* HOW TO COMPLETE THIS TASK *
Output, word for word, the lines of this listing that fall between the line with "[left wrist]" and the line with "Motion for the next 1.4", counting both of those lines, and no others.

* SUPPLIED ENTRIES *
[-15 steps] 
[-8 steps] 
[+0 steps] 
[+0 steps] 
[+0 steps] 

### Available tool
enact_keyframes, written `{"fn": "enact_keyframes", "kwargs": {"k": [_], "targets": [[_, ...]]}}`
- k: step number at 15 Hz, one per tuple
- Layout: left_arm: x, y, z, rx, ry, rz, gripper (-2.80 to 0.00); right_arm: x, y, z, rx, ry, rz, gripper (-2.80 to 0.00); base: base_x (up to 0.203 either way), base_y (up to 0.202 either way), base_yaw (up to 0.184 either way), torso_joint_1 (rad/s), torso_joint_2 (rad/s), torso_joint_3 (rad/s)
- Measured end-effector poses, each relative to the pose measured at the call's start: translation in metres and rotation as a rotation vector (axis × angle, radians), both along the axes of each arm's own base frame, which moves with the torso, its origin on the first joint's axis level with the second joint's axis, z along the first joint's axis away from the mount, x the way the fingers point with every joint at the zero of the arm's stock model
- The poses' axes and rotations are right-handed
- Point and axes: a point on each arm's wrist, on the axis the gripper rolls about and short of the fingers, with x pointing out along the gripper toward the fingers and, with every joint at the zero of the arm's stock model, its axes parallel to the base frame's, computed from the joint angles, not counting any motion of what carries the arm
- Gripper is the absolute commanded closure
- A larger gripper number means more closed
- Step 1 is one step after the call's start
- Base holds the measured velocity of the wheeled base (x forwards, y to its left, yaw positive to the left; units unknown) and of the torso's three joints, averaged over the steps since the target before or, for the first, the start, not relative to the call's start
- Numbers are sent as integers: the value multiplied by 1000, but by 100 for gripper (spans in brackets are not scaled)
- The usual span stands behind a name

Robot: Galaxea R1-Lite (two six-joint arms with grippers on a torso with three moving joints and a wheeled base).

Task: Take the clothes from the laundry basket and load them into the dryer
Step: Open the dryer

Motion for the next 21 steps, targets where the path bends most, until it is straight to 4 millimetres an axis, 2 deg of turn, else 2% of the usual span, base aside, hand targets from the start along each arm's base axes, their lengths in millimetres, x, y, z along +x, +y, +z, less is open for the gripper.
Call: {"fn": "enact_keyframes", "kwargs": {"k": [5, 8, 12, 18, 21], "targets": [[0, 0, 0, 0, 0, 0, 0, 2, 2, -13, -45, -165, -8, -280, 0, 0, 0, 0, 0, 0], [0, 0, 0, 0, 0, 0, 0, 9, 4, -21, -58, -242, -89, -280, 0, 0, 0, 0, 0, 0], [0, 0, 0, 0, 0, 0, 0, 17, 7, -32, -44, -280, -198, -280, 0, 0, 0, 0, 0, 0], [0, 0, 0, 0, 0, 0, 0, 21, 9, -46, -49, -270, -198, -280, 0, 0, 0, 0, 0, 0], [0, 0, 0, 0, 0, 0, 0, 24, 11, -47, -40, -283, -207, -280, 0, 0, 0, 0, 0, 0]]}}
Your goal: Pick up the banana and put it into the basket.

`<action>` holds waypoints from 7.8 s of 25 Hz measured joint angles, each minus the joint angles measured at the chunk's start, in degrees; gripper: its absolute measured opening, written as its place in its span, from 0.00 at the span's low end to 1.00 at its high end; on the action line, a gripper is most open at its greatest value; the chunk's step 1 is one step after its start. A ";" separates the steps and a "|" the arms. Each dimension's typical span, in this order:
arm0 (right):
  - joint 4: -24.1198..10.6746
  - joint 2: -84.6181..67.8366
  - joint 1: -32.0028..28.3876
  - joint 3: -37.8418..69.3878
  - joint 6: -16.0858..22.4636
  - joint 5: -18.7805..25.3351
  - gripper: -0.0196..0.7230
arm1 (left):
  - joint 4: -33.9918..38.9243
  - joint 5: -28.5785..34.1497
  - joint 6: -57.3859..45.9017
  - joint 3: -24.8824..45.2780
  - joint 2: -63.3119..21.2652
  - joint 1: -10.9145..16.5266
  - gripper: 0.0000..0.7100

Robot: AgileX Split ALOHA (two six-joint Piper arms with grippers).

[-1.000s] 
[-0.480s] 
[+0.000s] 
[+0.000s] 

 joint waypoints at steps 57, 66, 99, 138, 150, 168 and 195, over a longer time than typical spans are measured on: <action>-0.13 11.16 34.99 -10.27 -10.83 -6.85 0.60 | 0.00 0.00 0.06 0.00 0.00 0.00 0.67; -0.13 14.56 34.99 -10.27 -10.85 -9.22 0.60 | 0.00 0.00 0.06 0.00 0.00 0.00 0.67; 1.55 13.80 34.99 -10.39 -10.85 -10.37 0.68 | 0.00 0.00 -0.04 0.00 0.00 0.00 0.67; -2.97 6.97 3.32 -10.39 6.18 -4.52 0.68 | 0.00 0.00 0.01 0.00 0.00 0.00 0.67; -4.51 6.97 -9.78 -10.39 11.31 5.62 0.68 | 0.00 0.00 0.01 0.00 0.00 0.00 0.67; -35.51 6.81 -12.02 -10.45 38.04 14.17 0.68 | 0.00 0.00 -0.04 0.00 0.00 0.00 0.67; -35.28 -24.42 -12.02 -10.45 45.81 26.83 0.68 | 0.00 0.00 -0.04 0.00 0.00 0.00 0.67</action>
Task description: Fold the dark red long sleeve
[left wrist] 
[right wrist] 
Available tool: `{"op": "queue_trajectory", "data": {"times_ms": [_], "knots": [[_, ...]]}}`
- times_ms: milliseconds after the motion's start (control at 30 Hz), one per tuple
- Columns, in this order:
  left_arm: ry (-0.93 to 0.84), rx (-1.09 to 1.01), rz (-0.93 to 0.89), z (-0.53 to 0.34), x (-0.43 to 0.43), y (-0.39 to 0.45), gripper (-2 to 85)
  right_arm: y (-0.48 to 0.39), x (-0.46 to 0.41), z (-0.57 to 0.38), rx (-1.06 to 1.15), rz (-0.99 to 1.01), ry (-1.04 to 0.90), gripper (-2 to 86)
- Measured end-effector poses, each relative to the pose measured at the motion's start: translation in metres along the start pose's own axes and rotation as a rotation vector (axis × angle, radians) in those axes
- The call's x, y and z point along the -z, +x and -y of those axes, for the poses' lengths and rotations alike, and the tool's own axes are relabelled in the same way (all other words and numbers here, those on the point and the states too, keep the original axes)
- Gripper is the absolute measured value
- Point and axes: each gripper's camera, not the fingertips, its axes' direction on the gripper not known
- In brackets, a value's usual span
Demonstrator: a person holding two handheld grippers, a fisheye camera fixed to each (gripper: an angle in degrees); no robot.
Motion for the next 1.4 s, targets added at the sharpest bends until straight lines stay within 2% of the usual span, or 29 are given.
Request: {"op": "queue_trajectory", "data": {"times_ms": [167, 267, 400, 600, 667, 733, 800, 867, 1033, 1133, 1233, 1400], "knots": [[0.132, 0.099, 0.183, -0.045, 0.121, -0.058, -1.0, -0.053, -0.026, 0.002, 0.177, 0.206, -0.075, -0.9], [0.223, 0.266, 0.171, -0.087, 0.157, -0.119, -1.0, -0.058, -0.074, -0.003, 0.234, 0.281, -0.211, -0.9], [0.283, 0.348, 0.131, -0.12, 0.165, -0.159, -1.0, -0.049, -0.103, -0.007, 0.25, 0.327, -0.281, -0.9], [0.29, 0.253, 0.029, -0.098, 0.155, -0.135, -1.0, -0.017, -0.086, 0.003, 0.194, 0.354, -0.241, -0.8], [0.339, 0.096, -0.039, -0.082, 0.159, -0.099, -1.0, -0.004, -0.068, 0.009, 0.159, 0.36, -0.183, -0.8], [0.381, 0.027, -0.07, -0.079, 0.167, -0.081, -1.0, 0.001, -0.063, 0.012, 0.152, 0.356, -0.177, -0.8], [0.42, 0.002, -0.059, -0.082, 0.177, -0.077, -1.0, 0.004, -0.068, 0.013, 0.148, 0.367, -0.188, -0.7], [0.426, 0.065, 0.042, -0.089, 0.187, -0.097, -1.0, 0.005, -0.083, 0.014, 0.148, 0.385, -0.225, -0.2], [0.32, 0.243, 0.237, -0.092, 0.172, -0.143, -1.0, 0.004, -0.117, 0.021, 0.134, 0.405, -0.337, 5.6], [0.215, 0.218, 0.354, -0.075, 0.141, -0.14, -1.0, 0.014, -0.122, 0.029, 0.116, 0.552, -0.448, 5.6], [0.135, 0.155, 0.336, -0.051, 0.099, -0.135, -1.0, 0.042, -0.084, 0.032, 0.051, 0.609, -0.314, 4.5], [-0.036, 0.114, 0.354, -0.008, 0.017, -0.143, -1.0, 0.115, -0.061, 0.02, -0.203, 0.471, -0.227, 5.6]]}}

* TASK OUTPUT *
[left wrist] 
[right wrist] 
Available tool: `{"op": "queue_trajectory", "data": {"times_ms": [_], "knots": [[_, ...]]}}`
- times_ms: milliseconds after the motion's start (control at 30 Hz), one per tuple
- Columns, in this order:
  left_arm: ry (-0.93 to 0.84), rx (-1.09 to 1.01), rz (-0.93 to 0.89), z (-0.53 to 0.34), x (-0.43 to 0.43), y (-0.39 to 0.45), gripper (-2 to 85)
  right_arm: y (-0.48 to 0.39), x (-0.46 to 0.41), z (-0.57 to 0.38), rx (-1.06 to 1.15), rz (-0.99 to 1.01), ry (-1.04 to 0.90), gripper (-2 to 86)
- Measured end-effector poses, each relative to the pose measured at the motion's start: translation in metres along the start pose's own axes and rotation as a rotation vector (axis × angle, radians) in those axes
- The call's x, y and z point along the -z, +x and -y of those axes, for the poses' lengths and rotations alike, and the tool's own axes are relabelled in the same way (all other words and numbers here, those on the point and the states too, keep the original axes)
- Gripper is the absolute measured value
- Point and axes: each gripper's camera, not the fingertips, its axes' direction on the gripper not known
- In brackets, a value's usual span
Demonstrator: a person holding two handheld grippers, a fisheye camera fixed to each (gripper: an angle in degrees); no robot.
Motion for the next 1.4 s, targets added at the sharpest bends until straight lines stay within 2% of the usual span, or 29 are given.

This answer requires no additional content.